**Aim of the exercise:**
The listing below should be written out word for word, with its pictures removed.

**Dataset excerpt:**
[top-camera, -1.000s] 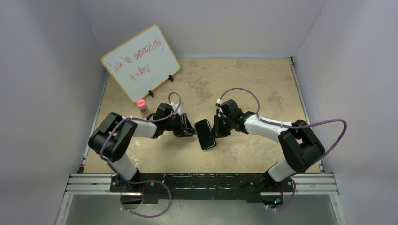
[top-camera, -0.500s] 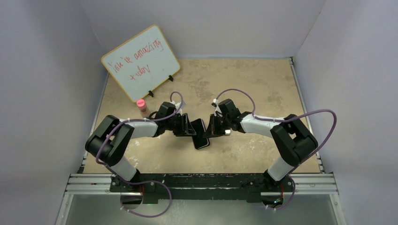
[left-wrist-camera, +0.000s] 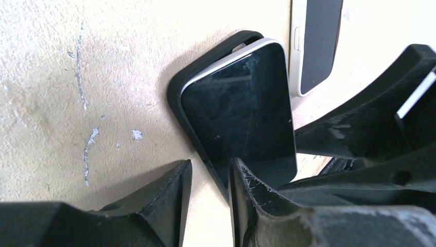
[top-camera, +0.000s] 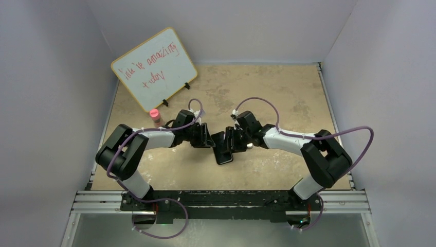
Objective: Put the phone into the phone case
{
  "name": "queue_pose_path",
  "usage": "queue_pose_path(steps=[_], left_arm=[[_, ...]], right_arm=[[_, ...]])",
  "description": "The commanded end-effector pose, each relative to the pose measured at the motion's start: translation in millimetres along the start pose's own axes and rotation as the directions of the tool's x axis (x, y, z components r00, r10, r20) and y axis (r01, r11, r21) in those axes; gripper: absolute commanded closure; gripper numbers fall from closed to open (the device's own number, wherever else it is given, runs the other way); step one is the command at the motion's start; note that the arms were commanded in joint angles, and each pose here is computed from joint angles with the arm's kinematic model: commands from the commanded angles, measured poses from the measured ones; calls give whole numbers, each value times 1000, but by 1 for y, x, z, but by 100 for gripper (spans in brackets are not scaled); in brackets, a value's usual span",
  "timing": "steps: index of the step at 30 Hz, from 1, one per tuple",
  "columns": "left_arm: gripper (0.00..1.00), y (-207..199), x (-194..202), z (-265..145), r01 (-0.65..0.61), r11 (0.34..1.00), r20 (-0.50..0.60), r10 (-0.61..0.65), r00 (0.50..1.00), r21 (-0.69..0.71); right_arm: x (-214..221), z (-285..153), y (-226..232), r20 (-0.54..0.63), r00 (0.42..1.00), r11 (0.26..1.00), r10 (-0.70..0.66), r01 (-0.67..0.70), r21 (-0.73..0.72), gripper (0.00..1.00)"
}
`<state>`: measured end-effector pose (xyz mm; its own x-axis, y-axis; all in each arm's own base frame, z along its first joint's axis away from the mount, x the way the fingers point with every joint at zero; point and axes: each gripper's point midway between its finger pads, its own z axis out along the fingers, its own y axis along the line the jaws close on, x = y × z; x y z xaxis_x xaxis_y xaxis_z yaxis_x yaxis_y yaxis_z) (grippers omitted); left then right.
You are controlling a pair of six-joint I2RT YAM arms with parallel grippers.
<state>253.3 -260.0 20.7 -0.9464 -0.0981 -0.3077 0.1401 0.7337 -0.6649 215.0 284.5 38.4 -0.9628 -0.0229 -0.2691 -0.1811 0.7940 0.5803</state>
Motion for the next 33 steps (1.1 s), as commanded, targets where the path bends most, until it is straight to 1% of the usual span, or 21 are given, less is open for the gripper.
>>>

**Task response:**
[top-camera, -1.000s] 
[top-camera, -0.500s] 
[left-wrist-camera, +0.000s] 
[top-camera, +0.000s] 
Objective: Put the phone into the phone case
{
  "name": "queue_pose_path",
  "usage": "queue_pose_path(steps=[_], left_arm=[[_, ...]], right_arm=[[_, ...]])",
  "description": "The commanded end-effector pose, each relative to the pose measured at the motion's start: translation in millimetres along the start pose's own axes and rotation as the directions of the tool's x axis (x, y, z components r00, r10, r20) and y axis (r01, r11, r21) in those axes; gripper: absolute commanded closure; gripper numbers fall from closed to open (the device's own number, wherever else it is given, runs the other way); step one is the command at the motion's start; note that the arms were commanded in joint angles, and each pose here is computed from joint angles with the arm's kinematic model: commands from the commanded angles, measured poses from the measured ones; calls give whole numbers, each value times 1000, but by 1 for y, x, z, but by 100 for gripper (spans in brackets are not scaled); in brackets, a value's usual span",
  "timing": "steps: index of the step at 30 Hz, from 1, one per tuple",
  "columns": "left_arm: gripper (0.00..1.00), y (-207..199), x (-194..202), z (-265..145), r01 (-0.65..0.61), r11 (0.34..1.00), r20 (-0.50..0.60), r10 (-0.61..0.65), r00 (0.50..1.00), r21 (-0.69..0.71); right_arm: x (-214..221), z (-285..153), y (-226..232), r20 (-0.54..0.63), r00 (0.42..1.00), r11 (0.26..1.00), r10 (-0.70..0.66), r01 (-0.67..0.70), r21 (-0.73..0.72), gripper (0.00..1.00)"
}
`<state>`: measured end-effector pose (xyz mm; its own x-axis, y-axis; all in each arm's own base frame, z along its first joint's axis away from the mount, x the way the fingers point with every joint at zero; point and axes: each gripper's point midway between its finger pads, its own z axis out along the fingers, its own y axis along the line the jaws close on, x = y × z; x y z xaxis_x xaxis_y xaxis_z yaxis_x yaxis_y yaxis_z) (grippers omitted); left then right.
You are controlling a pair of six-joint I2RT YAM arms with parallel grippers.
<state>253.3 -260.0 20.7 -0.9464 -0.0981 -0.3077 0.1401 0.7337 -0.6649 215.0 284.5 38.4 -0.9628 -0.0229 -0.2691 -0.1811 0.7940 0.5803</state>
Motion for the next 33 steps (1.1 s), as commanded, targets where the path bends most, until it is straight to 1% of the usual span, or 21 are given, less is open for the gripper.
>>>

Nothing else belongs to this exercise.